-- RAW DATA follows --
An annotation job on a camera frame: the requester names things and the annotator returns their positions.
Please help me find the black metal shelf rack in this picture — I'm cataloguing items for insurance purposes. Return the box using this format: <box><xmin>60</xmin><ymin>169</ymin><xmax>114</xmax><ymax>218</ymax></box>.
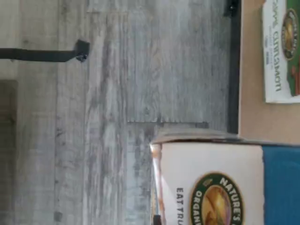
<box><xmin>222</xmin><ymin>0</ymin><xmax>300</xmax><ymax>146</ymax></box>

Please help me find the blue white cereal box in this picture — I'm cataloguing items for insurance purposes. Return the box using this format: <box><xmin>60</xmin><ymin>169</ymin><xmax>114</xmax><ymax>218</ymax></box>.
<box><xmin>150</xmin><ymin>127</ymin><xmax>300</xmax><ymax>225</ymax></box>

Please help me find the green white cereal box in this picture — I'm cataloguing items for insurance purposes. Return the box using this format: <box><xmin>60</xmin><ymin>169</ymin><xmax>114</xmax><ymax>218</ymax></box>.
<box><xmin>260</xmin><ymin>0</ymin><xmax>300</xmax><ymax>104</ymax></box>

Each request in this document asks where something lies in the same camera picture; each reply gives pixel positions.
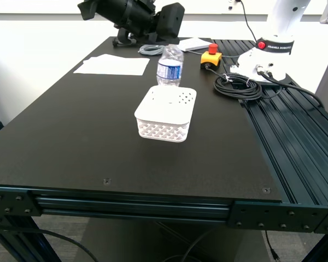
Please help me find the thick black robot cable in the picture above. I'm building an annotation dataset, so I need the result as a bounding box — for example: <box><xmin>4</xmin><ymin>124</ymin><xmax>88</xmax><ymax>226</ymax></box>
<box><xmin>258</xmin><ymin>65</ymin><xmax>325</xmax><ymax>109</ymax></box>

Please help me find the black handheld enabling device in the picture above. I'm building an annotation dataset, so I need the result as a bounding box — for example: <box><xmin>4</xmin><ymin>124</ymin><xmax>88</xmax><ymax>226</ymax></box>
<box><xmin>112</xmin><ymin>37</ymin><xmax>139</xmax><ymax>47</ymax></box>

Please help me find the clear plastic water bottle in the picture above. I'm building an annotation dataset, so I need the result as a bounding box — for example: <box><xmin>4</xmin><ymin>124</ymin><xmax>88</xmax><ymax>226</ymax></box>
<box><xmin>156</xmin><ymin>43</ymin><xmax>185</xmax><ymax>88</ymax></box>

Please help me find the white printed paper sheet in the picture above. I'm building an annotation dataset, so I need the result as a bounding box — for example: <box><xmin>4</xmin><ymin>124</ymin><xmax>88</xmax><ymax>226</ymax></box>
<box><xmin>83</xmin><ymin>53</ymin><xmax>121</xmax><ymax>66</ymax></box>
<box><xmin>73</xmin><ymin>56</ymin><xmax>150</xmax><ymax>76</ymax></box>

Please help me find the grey coiled cable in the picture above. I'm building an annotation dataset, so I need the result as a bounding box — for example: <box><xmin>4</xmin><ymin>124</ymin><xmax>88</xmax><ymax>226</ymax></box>
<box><xmin>138</xmin><ymin>44</ymin><xmax>166</xmax><ymax>57</ymax></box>

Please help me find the black coiled cable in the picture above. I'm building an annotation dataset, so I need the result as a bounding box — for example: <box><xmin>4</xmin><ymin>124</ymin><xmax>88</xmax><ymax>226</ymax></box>
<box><xmin>204</xmin><ymin>65</ymin><xmax>263</xmax><ymax>102</ymax></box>

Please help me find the thin black power cable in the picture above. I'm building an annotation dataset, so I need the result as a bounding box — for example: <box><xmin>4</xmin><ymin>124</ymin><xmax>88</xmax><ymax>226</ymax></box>
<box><xmin>236</xmin><ymin>0</ymin><xmax>260</xmax><ymax>42</ymax></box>

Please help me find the black aluminium table frame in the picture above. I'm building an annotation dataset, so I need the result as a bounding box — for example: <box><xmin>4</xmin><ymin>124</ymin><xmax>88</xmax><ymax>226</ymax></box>
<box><xmin>0</xmin><ymin>37</ymin><xmax>328</xmax><ymax>262</ymax></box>

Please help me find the white booklet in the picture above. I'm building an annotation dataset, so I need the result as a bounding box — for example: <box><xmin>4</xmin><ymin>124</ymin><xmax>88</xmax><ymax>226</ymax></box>
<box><xmin>178</xmin><ymin>37</ymin><xmax>209</xmax><ymax>52</ymax></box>

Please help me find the yellow emergency stop button box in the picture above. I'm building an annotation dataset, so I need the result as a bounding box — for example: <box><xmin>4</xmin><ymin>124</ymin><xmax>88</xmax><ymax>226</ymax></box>
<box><xmin>200</xmin><ymin>43</ymin><xmax>223</xmax><ymax>70</ymax></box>

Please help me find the beige wall cable raceway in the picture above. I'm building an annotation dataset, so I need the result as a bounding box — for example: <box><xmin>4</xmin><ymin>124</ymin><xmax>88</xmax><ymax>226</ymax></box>
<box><xmin>0</xmin><ymin>12</ymin><xmax>271</xmax><ymax>23</ymax></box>

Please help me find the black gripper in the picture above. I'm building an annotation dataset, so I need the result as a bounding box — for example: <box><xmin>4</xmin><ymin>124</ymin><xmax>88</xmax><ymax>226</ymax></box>
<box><xmin>116</xmin><ymin>2</ymin><xmax>185</xmax><ymax>46</ymax></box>

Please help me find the white woven plastic basket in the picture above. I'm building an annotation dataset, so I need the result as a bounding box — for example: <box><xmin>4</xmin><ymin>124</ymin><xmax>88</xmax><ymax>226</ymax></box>
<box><xmin>134</xmin><ymin>85</ymin><xmax>197</xmax><ymax>144</ymax></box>

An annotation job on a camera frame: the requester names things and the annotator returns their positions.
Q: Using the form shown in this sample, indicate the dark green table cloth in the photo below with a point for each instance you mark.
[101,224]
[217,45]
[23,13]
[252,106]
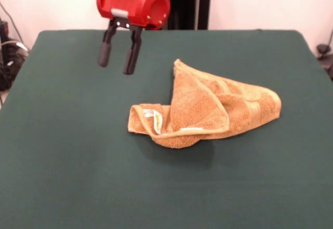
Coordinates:
[78,161]

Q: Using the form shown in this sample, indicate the black robot pedestal frame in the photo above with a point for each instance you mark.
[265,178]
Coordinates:
[184,5]

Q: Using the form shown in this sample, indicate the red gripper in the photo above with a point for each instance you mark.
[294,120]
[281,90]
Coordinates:
[130,5]

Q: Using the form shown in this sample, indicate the black wall power strip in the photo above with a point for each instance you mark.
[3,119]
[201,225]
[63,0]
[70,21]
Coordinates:
[4,28]

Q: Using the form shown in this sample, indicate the orange terry towel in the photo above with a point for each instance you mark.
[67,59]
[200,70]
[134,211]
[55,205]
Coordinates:
[234,109]

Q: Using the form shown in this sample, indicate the small black plug adapter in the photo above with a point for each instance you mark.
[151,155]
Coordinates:
[322,49]

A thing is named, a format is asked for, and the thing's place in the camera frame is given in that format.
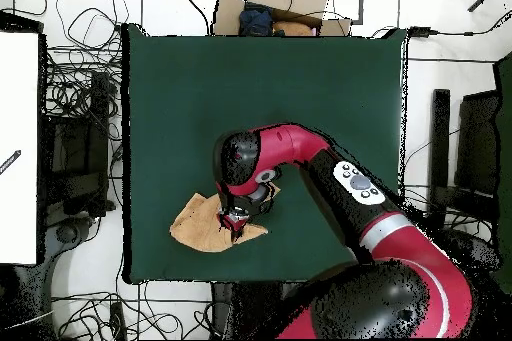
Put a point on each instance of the white panel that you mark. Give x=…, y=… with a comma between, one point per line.
x=18, y=137

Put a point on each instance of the black metal frame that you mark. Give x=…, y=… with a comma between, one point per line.
x=440, y=137

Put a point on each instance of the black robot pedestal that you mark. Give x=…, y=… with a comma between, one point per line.
x=248, y=309

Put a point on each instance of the orange garment in box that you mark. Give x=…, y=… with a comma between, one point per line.
x=294, y=29

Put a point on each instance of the dark blue garment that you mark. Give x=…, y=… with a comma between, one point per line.
x=256, y=21

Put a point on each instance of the black metal stand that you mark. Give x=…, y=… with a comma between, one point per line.
x=98, y=117

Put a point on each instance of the black marker pen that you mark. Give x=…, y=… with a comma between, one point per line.
x=10, y=162

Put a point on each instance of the grey chair base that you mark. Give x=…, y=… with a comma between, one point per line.
x=476, y=245
x=67, y=233

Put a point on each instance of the dark green table cloth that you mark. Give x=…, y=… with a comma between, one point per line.
x=180, y=97

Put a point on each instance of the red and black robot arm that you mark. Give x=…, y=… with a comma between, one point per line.
x=360, y=237

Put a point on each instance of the green cloth on side table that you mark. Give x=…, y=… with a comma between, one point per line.
x=504, y=157

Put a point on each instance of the black slim power strip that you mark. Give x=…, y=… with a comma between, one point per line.
x=118, y=321

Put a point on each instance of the black power adapter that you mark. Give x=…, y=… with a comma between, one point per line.
x=419, y=32

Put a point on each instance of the orange terry towel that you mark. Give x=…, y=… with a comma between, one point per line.
x=200, y=229

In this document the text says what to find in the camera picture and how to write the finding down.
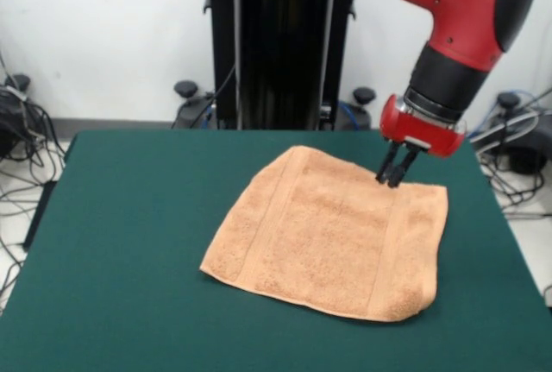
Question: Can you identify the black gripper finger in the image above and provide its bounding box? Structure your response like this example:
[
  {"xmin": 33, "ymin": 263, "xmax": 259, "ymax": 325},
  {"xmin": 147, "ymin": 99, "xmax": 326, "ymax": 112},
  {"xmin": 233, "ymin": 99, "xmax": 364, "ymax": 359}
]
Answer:
[
  {"xmin": 386, "ymin": 146, "xmax": 422, "ymax": 190},
  {"xmin": 374, "ymin": 140, "xmax": 404, "ymax": 185}
]

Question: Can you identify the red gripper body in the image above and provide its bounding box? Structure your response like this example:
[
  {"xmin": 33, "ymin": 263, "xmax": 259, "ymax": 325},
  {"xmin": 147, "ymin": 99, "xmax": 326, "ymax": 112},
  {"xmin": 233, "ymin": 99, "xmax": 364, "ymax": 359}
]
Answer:
[{"xmin": 378, "ymin": 94, "xmax": 468, "ymax": 160}]

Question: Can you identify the peach terry towel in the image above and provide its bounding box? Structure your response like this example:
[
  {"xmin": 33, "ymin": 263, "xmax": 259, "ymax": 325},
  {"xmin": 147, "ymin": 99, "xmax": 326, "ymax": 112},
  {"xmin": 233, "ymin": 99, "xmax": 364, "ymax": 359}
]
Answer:
[{"xmin": 198, "ymin": 145, "xmax": 449, "ymax": 324}]

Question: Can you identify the dark green table cloth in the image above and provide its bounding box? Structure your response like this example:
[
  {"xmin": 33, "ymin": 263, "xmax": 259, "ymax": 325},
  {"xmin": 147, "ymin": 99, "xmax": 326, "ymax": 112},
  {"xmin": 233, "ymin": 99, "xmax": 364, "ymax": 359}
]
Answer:
[{"xmin": 0, "ymin": 129, "xmax": 552, "ymax": 372}]

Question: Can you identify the black pedestal leg with knob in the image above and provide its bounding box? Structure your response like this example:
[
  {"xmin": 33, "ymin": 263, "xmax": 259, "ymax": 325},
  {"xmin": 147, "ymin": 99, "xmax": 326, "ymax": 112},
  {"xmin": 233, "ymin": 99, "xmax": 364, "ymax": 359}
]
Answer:
[
  {"xmin": 472, "ymin": 91, "xmax": 552, "ymax": 175},
  {"xmin": 171, "ymin": 80, "xmax": 217, "ymax": 130},
  {"xmin": 0, "ymin": 73, "xmax": 32, "ymax": 160},
  {"xmin": 335, "ymin": 86, "xmax": 375, "ymax": 130}
]

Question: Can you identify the long blue cable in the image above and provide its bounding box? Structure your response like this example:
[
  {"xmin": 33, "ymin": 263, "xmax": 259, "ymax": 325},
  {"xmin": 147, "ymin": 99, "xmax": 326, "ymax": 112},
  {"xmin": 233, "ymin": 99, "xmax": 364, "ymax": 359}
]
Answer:
[{"xmin": 467, "ymin": 86, "xmax": 552, "ymax": 140}]

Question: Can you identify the black cable tangle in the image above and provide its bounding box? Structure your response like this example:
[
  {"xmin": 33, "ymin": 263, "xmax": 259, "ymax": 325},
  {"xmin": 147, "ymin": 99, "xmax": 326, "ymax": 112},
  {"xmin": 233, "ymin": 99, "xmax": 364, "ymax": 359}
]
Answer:
[
  {"xmin": 0, "ymin": 99, "xmax": 66, "ymax": 304},
  {"xmin": 474, "ymin": 147, "xmax": 551, "ymax": 220}
]

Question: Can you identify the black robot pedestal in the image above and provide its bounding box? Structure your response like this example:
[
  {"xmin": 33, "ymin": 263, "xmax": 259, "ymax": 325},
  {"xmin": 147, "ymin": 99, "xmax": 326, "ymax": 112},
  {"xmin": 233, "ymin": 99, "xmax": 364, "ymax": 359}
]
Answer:
[{"xmin": 202, "ymin": 0, "xmax": 376, "ymax": 131}]

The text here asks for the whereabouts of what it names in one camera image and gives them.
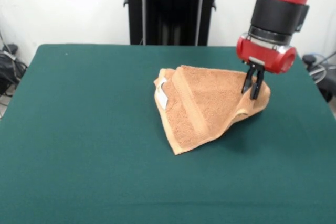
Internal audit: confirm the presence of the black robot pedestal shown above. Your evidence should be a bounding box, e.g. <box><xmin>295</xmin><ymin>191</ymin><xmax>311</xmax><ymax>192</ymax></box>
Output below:
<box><xmin>122</xmin><ymin>0</ymin><xmax>229</xmax><ymax>46</ymax></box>

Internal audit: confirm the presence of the dark green table cloth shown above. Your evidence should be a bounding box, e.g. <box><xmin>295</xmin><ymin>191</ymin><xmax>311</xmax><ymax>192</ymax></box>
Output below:
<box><xmin>0</xmin><ymin>44</ymin><xmax>336</xmax><ymax>224</ymax></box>

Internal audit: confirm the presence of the peach terry towel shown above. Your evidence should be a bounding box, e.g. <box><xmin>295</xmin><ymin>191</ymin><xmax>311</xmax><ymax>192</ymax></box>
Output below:
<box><xmin>153</xmin><ymin>65</ymin><xmax>271</xmax><ymax>156</ymax></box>

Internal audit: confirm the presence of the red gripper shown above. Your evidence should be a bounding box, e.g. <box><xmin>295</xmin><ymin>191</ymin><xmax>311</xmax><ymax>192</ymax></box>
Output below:
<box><xmin>236</xmin><ymin>32</ymin><xmax>297</xmax><ymax>101</ymax></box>

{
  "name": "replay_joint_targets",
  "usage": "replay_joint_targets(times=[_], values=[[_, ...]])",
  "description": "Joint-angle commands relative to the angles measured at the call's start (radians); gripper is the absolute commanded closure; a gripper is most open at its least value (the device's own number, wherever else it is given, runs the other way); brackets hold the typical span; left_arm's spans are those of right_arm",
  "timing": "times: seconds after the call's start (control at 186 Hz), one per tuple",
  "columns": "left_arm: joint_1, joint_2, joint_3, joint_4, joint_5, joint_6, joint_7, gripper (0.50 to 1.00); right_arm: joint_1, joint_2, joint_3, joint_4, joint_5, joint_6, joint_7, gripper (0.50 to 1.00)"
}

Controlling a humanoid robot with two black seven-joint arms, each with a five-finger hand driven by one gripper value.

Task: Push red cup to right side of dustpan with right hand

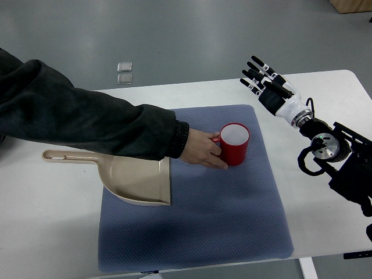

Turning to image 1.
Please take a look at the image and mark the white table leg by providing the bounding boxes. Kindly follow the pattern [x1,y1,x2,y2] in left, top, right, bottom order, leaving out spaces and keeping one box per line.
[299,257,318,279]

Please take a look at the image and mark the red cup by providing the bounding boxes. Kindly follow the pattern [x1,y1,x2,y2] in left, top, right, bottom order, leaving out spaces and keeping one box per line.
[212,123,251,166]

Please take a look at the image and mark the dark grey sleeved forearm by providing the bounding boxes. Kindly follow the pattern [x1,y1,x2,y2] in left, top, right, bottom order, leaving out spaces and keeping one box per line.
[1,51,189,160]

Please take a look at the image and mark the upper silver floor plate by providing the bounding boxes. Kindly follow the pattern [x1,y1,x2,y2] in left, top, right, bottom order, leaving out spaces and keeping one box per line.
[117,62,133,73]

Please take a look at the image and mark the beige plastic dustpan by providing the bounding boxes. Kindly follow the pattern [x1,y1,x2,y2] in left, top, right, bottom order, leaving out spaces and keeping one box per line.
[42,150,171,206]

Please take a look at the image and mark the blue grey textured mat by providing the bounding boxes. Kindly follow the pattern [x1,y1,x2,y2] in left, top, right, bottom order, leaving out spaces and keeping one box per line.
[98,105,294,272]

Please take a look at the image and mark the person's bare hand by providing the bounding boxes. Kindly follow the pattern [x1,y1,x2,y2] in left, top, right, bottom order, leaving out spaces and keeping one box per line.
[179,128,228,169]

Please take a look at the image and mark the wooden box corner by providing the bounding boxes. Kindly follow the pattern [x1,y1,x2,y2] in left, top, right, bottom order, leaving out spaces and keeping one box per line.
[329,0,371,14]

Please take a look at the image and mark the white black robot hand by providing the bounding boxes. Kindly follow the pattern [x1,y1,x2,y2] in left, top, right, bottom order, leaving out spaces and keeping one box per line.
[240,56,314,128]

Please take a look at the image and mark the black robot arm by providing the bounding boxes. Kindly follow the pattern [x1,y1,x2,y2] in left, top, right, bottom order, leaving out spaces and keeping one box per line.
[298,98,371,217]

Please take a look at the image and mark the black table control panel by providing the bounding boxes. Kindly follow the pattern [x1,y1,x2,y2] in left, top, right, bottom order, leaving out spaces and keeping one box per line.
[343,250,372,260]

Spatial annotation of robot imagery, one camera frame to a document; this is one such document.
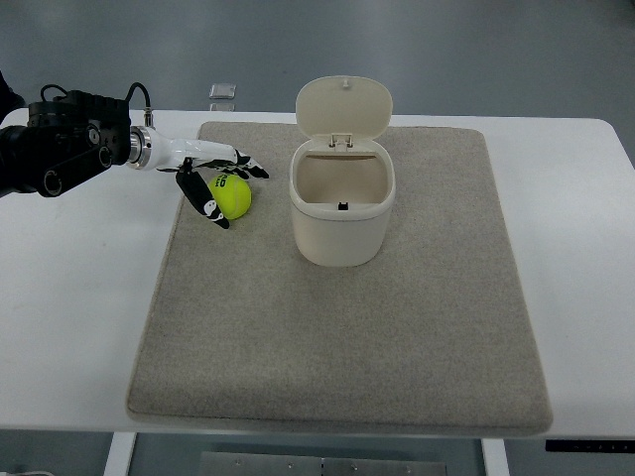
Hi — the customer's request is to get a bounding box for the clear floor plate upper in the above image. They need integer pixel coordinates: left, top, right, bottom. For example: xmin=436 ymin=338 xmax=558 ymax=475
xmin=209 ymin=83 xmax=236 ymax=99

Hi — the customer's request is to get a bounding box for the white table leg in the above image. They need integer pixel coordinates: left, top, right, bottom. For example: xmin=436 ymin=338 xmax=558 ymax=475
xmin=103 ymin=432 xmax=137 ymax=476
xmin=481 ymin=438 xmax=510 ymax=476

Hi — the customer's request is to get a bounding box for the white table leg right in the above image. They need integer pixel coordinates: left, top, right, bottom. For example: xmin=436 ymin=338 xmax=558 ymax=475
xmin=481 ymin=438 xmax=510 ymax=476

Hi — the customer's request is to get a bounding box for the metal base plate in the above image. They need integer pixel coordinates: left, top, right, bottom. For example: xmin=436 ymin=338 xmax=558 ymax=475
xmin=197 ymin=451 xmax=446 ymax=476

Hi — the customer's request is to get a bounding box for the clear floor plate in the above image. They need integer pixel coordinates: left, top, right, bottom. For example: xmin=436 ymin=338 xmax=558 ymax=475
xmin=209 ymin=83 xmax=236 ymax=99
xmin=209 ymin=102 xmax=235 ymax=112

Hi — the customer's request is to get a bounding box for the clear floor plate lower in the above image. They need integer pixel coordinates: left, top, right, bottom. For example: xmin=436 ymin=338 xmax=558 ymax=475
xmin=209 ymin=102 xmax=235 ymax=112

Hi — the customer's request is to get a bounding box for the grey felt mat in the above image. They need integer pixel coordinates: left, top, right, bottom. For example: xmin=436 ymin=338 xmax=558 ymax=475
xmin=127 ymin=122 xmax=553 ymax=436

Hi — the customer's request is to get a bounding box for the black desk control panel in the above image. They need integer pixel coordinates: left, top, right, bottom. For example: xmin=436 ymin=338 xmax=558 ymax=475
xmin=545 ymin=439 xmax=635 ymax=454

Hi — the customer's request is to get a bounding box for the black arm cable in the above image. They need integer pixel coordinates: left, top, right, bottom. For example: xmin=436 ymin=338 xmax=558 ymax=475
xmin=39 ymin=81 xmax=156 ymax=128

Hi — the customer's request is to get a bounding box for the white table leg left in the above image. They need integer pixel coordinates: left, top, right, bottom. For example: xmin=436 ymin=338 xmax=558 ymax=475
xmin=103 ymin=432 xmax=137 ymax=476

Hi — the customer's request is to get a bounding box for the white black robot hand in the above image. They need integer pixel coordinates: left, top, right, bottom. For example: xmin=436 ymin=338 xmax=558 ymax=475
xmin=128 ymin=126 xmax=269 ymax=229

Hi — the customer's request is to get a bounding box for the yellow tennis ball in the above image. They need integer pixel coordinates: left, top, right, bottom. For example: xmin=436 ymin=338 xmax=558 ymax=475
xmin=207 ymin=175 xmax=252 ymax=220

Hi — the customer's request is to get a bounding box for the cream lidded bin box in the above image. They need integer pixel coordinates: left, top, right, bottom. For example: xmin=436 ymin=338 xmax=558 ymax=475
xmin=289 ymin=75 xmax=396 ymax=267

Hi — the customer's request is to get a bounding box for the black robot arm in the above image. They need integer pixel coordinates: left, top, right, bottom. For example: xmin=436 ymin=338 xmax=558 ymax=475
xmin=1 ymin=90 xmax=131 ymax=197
-- RAW DATA concluded --
From the records above, pull every line that has the string "indicate" and copy it.

Q: Using the form shown in this sample, indicate the dark green table cloth in the photo below with a point for each instance you mark.
Q: Using the form shown in this sample, indicate the black robot pedestal frame in the photo above with a point for each instance you mark.
Q: Using the form shown in this sample, indicate the red gripper in the photo above with a point for each instance you mark.
Q: Using the form shown in this sample, indicate the black wall power strip in the photo above with a point for each instance you mark.
Q: Using the form shown in this sample, indicate the orange terry towel in the photo above with a point for each instance you mark.
Q: Using the form shown in this sample, indicate the small black plug adapter in the photo above with a point for each instance you mark.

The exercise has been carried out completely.